Oui, un dîner BBQ fraîchement préparé est servi au camp bédouin, accompagné d’autres plats.
Le contenu de référence ne précise pas les options végétariennes ; vérifiez directement avec votre prestataire si besoin.
Le tour propose des sièges pour bébés mais n’est pas recommandé aux personnes ayant des problèmes de dos ou certaines conditions médicales.
Oui, le sandboard est inclus lors d’un arrêt photo au sommet d’une dune élevée.
Oui, la soirée comprend une danse Tanura par un artiste soufi, un spectacle de feu et une danseuse orientale avec musique arabe.
Les options de transport sont accessibles aux fauteuils roulants selon les informations fournies.
Votre soirée comprend la prise en charge à votre hôtel de Dubaï en 4x4 conduit par un guide local expérimenté ; 30 à 45 minutes de sandbashing sur les dunes rouges ; temps pour photos et sandboard ; arrivée dans un camp bédouin où vous pourrez monter à dos de chameau ou vous faire tatouer au henné ; animations live avec danse Tanura soufie, spectacle de feu et danse orientale ; dîner BBQ à volonté avec dégustation de shisha avant le retour tardif à votre hôtel.
Les mains serrant le siège plus fort que je ne l’avouerai, j’observais notre chauffeur — Saeed — sourire dans le rétroviseur avant d’attaquer une autre dune à la sortie de Dubaï. Le 4x4 semblait à la fois flotter et s’écraser sur le sable. Mon ami a essayé de filmer, mais il a fini par éclater de rire en nous voyant rebondir dans tous les sens. L’odeur du sable chaud mêlée à un léger parfum métallique du moteur flottait dans l’air. Quand on s’est enfin arrêtés au sommet de la plus haute dune pour les photos, mes chaussures se sont remplies instantanément de grains tièdes — adieu la propreté. Mais la vue… des ondulations rouges à perte de vue sous un ciel qui commençait à s’adoucir avec la lumière du soir.
Saeed nous a tendu des planches en désignant la pente : « À vous d’essayer ! » Le sandboard, c’est plus compliqué que ça en a l’air (je suis tombé deux fois), mais franchement, ça m’a fait rire encore plus. Ensuite, on a repris la route alors que le soleil déclinait, teintant tout d’orange. Arriver au camp bédouin, c’était comme entrer dans un autre monde : des lanternes vacillaient, une odeur de viande grillée et de shisha sucrée flottait doucement. Une femme m’a fait signe pour le henné — ses mains bougeaient si vite que j’ai à peine retenu son nom (Amina ?), mais elle a souri quand j’ai admiré son travail.
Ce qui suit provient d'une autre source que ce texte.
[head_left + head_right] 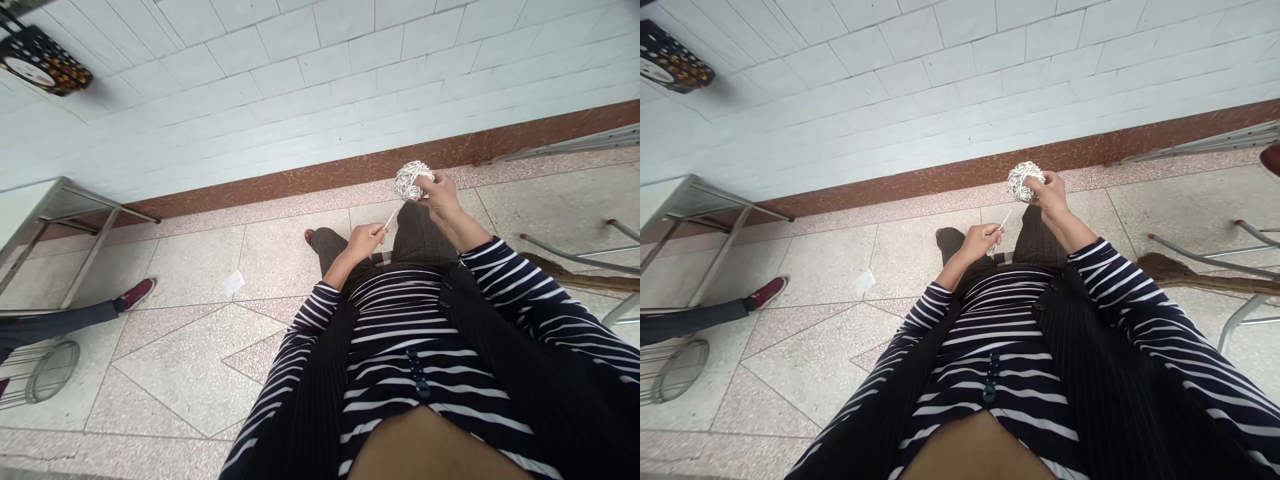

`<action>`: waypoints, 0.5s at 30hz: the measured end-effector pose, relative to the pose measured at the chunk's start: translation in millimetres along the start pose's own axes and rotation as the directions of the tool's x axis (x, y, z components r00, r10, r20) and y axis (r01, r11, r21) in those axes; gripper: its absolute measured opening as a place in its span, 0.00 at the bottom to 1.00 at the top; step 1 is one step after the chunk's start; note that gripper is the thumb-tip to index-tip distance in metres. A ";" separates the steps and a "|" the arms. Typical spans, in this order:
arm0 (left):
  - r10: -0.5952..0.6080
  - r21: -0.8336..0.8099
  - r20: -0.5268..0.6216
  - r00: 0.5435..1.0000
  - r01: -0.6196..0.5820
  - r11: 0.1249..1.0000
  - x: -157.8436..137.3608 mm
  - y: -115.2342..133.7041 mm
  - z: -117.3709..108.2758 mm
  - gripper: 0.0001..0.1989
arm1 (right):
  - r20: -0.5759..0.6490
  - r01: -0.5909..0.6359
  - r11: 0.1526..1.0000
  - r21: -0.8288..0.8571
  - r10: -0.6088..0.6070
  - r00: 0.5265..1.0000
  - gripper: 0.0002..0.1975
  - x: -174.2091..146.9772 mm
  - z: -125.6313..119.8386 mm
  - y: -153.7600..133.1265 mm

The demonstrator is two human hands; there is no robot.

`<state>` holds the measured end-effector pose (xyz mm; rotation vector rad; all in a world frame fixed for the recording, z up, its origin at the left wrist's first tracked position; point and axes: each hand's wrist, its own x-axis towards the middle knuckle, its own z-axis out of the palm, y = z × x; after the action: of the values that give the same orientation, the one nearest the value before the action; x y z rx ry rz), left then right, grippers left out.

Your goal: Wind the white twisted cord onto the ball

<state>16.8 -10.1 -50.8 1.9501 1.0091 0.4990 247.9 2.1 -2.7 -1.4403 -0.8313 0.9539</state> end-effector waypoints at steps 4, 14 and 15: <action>-0.062 -0.199 0.130 0.990 0.087 0.976 -7.0 0.8 5.0 0.08 | -0.108 0.253 0.851 -0.461 -0.337 0.935 0.28 11.2 9.2 12.3; 0.146 0.242 -0.007 0.989 -0.140 0.960 13.3 23.9 -41.2 0.13 | 0.318 0.286 0.771 -0.569 -0.114 0.941 0.26 -18.8 -1.3 26.6; 0.190 0.321 -0.010 0.982 -0.177 0.930 17.5 28.0 -45.8 0.13 | 0.381 0.200 0.846 -0.494 0.004 0.925 0.24 -25.0 -3.2 26.8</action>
<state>9.9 19.0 -2.9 2.3476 0.9845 0.5052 239.6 -24.2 -27.0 -1.6785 -1.5304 0.9738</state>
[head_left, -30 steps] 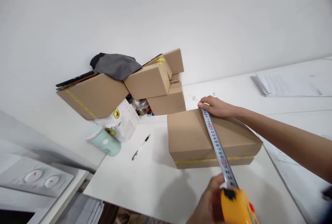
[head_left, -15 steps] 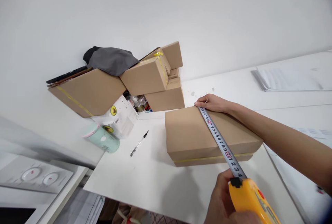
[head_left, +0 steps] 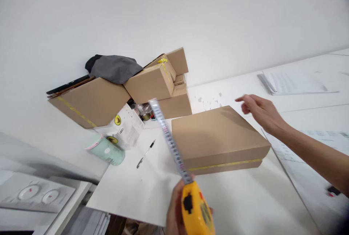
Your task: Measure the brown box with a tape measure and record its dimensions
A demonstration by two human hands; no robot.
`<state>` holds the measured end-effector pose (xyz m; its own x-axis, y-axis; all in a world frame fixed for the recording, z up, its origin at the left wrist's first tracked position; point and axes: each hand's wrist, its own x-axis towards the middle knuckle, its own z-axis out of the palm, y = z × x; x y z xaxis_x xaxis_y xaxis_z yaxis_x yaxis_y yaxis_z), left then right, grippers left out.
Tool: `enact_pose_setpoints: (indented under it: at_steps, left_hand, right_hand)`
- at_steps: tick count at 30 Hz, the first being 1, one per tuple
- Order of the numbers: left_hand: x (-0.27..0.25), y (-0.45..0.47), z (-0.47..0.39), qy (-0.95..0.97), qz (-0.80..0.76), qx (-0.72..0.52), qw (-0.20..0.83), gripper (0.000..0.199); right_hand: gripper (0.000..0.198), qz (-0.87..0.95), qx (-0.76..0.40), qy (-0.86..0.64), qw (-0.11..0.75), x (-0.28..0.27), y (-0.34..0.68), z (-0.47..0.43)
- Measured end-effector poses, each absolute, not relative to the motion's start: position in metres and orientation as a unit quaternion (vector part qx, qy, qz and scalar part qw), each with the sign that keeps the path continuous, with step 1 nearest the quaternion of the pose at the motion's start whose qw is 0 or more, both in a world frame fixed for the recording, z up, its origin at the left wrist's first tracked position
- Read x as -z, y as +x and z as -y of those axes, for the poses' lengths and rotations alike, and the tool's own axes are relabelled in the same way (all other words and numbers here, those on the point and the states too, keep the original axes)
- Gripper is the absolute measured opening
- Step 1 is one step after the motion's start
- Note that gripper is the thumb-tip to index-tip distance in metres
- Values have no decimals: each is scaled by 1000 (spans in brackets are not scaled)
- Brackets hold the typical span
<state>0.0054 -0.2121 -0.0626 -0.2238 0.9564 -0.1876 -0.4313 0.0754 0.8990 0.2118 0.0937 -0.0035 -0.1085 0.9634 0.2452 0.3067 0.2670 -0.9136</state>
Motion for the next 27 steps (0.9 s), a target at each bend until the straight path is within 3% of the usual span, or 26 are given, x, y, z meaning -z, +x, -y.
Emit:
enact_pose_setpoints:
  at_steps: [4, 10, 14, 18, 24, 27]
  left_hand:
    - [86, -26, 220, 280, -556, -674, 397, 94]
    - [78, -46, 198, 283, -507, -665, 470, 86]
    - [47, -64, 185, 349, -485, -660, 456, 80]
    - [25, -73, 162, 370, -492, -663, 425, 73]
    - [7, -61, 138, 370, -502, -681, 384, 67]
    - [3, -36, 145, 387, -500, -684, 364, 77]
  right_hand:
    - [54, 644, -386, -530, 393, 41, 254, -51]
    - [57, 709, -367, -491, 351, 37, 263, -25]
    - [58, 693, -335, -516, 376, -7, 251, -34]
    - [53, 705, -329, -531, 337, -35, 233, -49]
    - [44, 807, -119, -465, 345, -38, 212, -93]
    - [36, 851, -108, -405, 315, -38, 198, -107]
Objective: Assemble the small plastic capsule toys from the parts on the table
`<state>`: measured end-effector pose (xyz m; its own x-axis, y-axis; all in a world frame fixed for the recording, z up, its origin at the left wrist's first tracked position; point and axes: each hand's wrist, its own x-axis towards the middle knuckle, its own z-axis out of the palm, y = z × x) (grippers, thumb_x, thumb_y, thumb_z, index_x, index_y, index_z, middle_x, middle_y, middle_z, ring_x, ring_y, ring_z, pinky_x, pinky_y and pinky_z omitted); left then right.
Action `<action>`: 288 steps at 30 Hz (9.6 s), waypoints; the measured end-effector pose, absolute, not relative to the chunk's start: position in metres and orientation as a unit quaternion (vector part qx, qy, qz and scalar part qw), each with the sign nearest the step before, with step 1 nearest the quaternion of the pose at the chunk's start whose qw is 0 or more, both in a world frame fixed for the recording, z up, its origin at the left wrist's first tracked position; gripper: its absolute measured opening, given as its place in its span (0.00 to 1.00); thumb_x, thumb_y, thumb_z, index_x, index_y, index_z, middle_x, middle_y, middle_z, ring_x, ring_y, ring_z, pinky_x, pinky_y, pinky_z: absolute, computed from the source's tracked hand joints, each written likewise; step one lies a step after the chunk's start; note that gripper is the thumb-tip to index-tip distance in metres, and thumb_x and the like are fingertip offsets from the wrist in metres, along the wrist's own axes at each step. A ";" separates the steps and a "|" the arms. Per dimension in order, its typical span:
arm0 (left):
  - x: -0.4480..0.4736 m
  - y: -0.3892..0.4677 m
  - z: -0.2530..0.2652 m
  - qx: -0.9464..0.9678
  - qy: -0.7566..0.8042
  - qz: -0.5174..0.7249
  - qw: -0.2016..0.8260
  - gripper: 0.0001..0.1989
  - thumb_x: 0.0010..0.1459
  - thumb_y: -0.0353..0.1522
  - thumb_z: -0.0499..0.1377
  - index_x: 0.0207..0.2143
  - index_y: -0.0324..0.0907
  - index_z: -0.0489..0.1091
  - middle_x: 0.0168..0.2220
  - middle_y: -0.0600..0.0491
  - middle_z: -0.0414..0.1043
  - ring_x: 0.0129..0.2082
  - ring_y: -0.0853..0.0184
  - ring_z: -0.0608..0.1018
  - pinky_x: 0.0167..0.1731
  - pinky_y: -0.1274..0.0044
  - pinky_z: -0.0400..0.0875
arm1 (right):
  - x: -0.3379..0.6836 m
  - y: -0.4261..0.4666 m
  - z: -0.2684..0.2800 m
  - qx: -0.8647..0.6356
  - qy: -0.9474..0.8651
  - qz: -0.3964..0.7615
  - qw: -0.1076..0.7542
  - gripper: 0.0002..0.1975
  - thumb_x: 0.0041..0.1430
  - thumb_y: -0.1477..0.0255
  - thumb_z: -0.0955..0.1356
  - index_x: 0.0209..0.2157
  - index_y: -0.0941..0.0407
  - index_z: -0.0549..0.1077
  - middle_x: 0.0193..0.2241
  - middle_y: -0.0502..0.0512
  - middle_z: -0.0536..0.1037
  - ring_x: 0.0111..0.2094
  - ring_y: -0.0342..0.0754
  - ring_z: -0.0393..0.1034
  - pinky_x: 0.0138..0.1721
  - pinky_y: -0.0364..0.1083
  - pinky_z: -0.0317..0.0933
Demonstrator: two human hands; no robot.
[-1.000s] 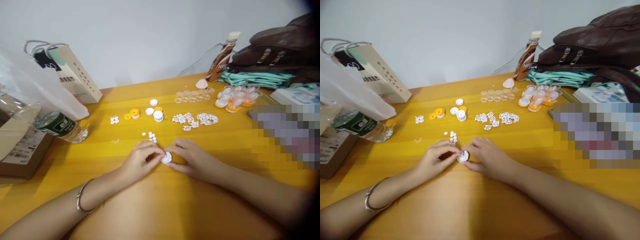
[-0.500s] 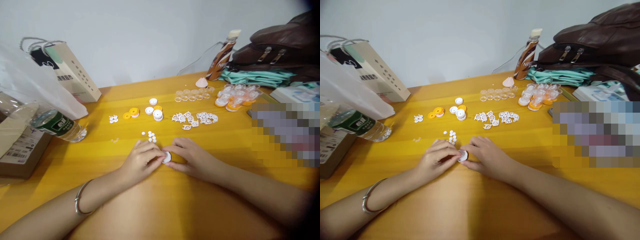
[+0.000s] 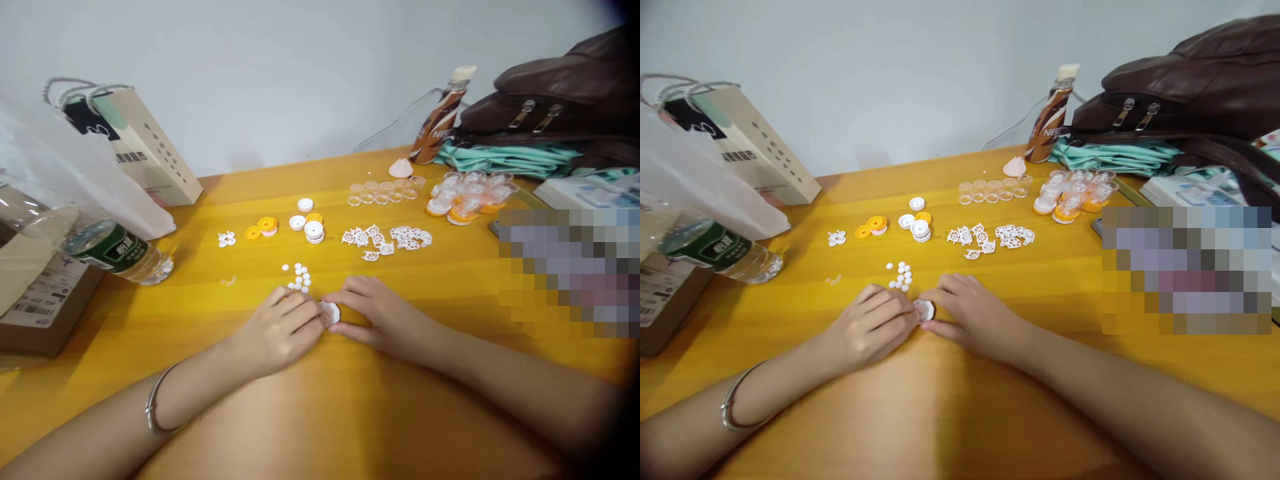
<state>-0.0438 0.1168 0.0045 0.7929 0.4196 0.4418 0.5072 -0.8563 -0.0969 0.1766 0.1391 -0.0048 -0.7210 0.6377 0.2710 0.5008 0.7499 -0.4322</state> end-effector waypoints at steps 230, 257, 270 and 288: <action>-0.038 0.118 0.008 -0.848 -0.362 -0.271 -0.276 0.13 0.56 0.32 0.58 0.44 0.41 0.67 0.40 0.50 0.71 0.40 0.68 0.71 0.40 0.76 0.67 | 0.180 0.127 0.001 -0.222 -0.925 0.086 0.296 0.08 0.60 0.79 0.61 0.36 0.59 0.71 0.30 0.55 0.75 0.31 0.44 0.66 0.34 0.44 0.62; -0.037 0.118 0.007 -0.835 -0.361 -0.282 -0.305 0.13 0.55 0.33 0.59 0.44 0.40 0.67 0.39 0.48 0.71 0.38 0.68 0.73 0.39 0.75 0.68 | 0.176 0.121 0.003 -0.253 -0.925 0.115 0.260 0.09 0.57 0.78 0.62 0.26 0.57 0.71 0.29 0.55 0.74 0.29 0.43 0.66 0.32 0.44 0.62; -0.039 0.114 0.006 -0.891 -0.283 -0.287 -0.209 0.20 0.56 0.26 0.57 0.52 0.41 0.61 0.44 0.46 0.71 0.44 0.65 0.73 0.45 0.71 0.69 | 0.172 0.123 0.007 -0.358 -0.621 0.615 0.328 0.10 0.56 0.68 0.66 0.39 0.57 0.66 0.33 0.52 0.74 0.34 0.42 0.70 0.38 0.45 0.65; -0.037 0.113 0.008 -0.854 -0.322 -0.378 -0.156 0.12 0.55 0.28 0.59 0.43 0.41 0.67 0.38 0.48 0.70 0.38 0.67 0.73 0.39 0.73 0.71 | 0.165 0.121 0.003 -0.387 -0.509 0.677 0.364 0.16 0.46 0.69 0.72 0.39 0.54 0.72 0.36 0.51 0.79 0.38 0.45 0.74 0.47 0.51 0.64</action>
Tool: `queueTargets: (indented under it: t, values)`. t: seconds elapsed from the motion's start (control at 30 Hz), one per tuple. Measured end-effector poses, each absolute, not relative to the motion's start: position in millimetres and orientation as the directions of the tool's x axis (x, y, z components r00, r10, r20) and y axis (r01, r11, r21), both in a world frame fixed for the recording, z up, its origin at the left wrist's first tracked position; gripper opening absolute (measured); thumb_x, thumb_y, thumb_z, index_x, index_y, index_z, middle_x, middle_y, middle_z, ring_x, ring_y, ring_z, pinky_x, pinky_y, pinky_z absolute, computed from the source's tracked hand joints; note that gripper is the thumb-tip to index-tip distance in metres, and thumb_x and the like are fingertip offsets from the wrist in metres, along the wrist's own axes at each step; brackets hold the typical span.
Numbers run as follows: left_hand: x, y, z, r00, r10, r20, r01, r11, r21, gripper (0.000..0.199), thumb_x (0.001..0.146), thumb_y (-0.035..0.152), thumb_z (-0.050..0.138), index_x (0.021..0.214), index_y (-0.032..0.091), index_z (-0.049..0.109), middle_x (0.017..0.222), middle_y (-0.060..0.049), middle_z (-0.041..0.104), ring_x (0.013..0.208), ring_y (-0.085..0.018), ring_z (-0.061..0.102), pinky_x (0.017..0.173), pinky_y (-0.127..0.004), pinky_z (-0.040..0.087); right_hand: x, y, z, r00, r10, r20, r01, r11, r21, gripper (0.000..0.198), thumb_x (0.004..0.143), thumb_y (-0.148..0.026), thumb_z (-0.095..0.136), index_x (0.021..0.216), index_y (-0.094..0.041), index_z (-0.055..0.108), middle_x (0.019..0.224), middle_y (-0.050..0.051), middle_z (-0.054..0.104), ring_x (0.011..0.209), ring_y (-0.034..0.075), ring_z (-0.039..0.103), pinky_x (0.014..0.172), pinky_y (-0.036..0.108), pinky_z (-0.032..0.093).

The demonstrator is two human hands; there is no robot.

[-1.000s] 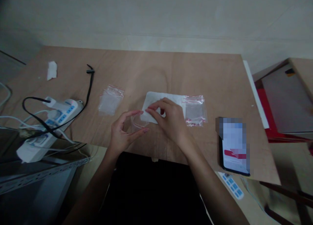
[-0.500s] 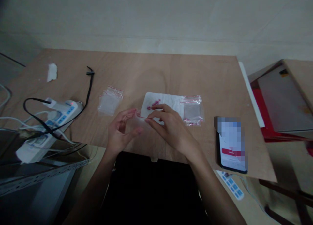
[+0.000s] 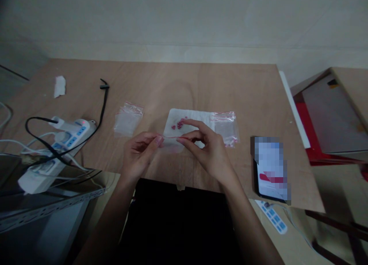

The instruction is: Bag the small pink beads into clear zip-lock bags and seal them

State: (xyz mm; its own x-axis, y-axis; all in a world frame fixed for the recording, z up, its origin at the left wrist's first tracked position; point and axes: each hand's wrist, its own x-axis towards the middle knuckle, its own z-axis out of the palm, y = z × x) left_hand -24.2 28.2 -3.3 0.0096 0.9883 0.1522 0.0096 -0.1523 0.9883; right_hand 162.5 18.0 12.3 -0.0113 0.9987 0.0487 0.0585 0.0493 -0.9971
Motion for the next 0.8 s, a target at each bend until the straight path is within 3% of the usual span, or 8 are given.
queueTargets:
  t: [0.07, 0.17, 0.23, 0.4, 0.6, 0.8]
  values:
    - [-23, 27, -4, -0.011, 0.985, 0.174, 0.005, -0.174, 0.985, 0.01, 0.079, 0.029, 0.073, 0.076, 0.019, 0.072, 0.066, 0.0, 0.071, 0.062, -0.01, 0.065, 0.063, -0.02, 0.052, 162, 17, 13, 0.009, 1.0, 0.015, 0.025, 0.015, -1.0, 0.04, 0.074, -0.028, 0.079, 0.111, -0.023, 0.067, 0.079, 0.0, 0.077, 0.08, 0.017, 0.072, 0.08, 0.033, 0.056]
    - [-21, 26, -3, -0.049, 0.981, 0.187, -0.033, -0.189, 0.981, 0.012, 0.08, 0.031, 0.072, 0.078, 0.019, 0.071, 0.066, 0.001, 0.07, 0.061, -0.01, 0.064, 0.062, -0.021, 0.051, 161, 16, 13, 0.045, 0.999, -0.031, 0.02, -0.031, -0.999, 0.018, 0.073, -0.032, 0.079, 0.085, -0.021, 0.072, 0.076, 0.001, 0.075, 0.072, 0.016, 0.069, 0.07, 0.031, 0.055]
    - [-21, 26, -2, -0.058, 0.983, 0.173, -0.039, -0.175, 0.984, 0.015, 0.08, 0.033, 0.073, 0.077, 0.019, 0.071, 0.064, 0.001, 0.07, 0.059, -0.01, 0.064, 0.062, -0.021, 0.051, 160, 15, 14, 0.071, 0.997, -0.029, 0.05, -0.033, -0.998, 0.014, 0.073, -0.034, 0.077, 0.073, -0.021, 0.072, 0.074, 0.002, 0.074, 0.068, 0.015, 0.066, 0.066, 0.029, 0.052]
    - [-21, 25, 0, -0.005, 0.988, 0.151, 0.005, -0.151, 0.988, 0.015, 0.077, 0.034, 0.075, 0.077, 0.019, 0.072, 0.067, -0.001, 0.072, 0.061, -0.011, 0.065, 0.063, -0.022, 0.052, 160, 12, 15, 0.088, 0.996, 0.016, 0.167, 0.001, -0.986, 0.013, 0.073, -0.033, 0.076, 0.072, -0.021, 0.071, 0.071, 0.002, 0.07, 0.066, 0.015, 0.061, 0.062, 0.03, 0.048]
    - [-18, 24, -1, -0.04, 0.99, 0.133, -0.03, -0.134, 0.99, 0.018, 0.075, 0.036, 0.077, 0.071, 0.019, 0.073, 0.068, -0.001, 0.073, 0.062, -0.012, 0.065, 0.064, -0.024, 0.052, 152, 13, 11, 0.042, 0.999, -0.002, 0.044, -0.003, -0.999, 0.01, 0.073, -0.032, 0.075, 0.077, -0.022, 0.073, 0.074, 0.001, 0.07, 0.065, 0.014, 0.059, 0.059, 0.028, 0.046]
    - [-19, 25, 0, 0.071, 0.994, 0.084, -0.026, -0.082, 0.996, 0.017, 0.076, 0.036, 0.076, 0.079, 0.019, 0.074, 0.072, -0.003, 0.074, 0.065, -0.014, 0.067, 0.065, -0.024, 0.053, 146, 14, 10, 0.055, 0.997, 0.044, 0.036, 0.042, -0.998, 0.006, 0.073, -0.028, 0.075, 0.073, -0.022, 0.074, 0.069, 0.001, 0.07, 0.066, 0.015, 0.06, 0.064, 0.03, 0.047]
J’ai essayé la balade à dos de chameau — un peu maladroit au début, mais étonnamment apaisant une fois qu’on s’habitue à leur démarche chaloupée. Plus tard, alors que tout le monde s’installait sur des tapis pour le dîner, la musique arabe a commencé et un danseur soufi tournoyait dans des cercles fous qui donnaient le vertige rien qu’à regarder. Quelqu’un près de moi m’a proposé une shisha à la pomme ; j’ai toussé dès la première bouffée et le gars à côté a rigolé (apparemment, je ne suis pas né pour ça). Le spectacle de feu a captivé tout le monde — on sentait la chaleur sur le visage même à plusieurs mètres — puis une danseuse orientale a lancé un clin d’œil à quelques enfants au premier rang. La nourriture n’a pas cessé d’arriver : kebabs fumants, pain plat encore chaud du grill… J’ai trop mangé, mais aucun regret.
Sur le chemin du retour vers les lumières de la ville, le sable collait à ma peau et dans mes cheveux — je m’en fichais. Il y a quelque chose de magique à rester silencieux après tout ce bruit et ces couleurs, ça vous fait sentir tout petit, mais d’une belle façon. Je repense souvent à ce coucher de soleil sur les dunes ; il vous revient en mémoire quand on s’y attend le moins.